Data provided.
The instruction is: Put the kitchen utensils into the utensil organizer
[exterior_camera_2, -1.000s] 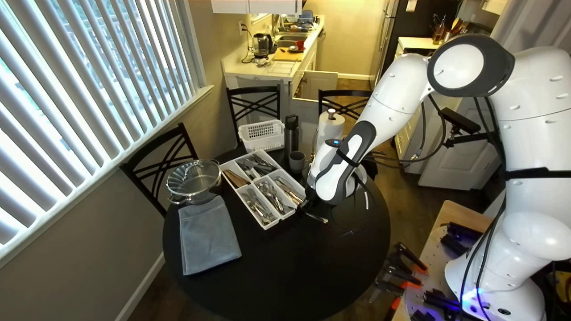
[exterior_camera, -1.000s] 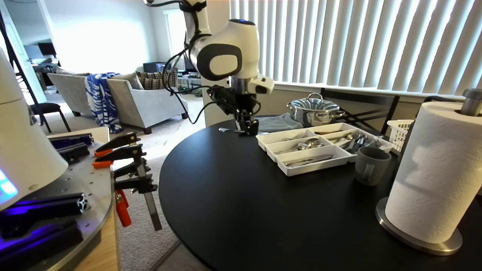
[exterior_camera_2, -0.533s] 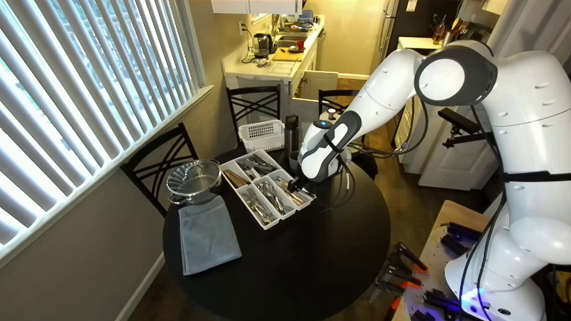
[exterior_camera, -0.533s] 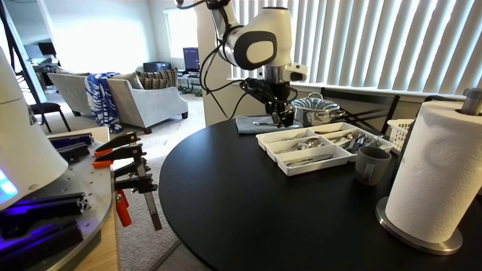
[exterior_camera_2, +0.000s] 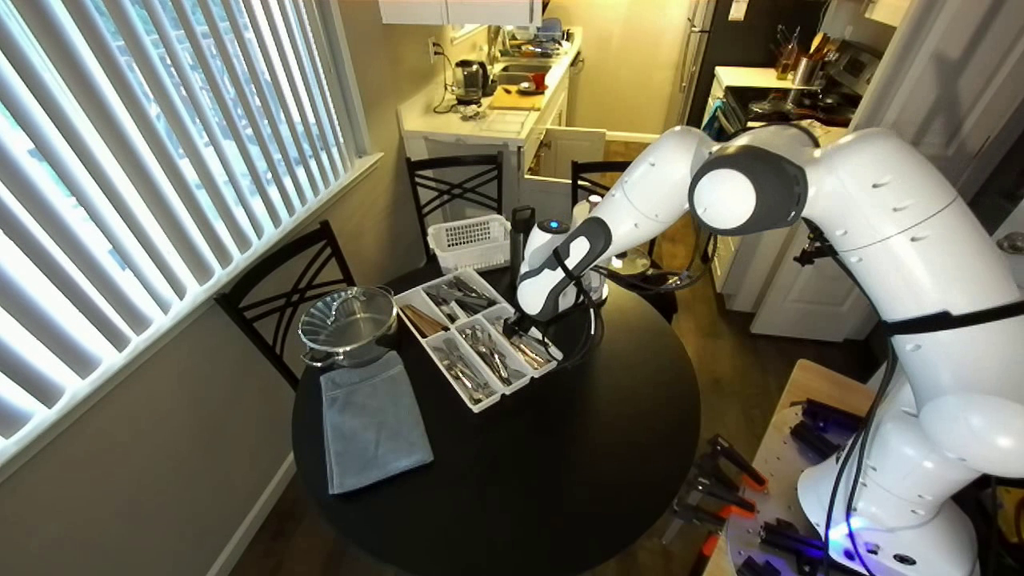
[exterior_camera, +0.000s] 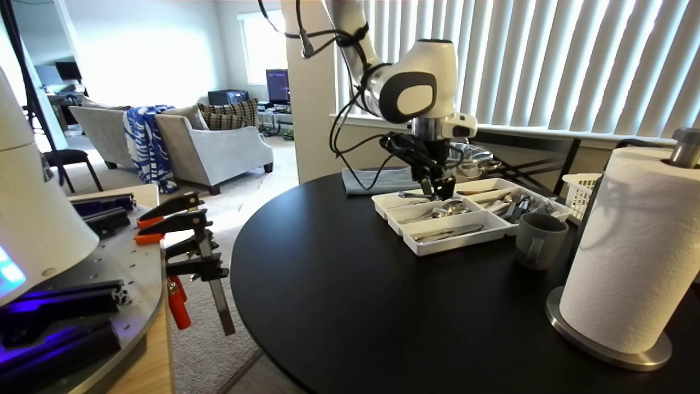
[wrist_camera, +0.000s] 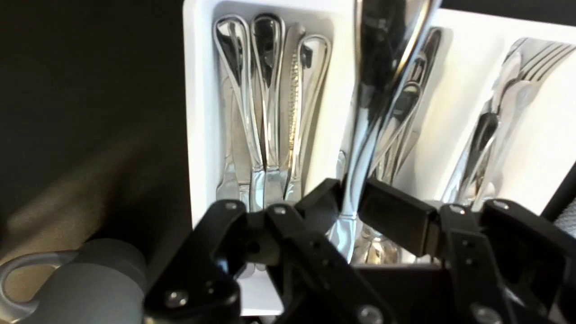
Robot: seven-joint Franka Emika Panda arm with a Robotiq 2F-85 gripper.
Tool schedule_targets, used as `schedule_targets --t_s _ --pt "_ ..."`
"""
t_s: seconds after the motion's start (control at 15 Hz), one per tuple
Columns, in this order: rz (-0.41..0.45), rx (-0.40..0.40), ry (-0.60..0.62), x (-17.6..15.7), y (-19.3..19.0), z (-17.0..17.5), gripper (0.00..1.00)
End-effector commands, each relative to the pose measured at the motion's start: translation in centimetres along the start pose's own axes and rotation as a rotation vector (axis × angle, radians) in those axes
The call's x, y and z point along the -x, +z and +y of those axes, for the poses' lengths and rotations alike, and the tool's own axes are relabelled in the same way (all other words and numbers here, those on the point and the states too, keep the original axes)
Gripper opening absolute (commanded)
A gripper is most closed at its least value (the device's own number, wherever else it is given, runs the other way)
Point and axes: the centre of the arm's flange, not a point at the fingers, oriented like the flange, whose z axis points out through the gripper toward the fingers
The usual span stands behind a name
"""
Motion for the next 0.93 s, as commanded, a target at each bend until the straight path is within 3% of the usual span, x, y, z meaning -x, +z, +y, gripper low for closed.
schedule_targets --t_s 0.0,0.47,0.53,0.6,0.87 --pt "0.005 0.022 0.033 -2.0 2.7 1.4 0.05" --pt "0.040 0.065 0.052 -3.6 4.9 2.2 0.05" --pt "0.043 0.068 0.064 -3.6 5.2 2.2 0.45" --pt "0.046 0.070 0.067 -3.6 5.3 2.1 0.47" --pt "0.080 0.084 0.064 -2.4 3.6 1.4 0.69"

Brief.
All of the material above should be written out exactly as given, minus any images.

Solution to this exercise.
The instruction is: Put the kitchen utensils into the utensil organizer
[exterior_camera_2, -1.000s] 
[exterior_camera, -1.000s] 
[exterior_camera_2, -0.533s] 
[exterior_camera, -0.533s] 
[exterior_camera_2, +0.000s] 
[exterior_camera, +0.000s] 
[wrist_camera, +0.000s] 
Robot: seven-joint Franka Emika Panda arm with a Robotiq 2F-85 gripper.
Tool schedule_targets, used as `schedule_targets --t_s _ --pt "_ ..."`
"""
t_s: seconds after the motion's start (control at 15 Hz), one per tuple
Columns, in this order: rz (-0.41..0.45), rx (-0.40..0.40), ry (-0.60..0.62), x (-17.6..15.7), y (-19.3..19.0), z (-17.0..17.5), gripper (0.00..1.00)
End-effector commands, each relative to the pose measured at the motion's start: translation in centimetres along the start pose's own axes and rotation as a rotation vector (axis × angle, radians) in those axes
The call's x, y and z point along the -x, +z and +y of those axes, for the poses' lengths and rotations alike, and the tool's own axes are relabelled in the same way (all other words and numbers here, those on the point and the states too, keep the original axes)
Gripper opening absolute (commanded)
A gripper is most closed at its least value (the device's own number, wherever else it is given, runs the other way)
Point and axes: the centre of the arm's flange, not a point at the fingers, oriented like the flange, whose z axis points out through the gripper toward the fingers
The usual span stands behind a name
"""
Motion for the next 0.93 s, as commanded, a target at each bend until the straight path is within 3% of the usual span, x, y, z meaning -x, +z, +y, gripper low for closed.
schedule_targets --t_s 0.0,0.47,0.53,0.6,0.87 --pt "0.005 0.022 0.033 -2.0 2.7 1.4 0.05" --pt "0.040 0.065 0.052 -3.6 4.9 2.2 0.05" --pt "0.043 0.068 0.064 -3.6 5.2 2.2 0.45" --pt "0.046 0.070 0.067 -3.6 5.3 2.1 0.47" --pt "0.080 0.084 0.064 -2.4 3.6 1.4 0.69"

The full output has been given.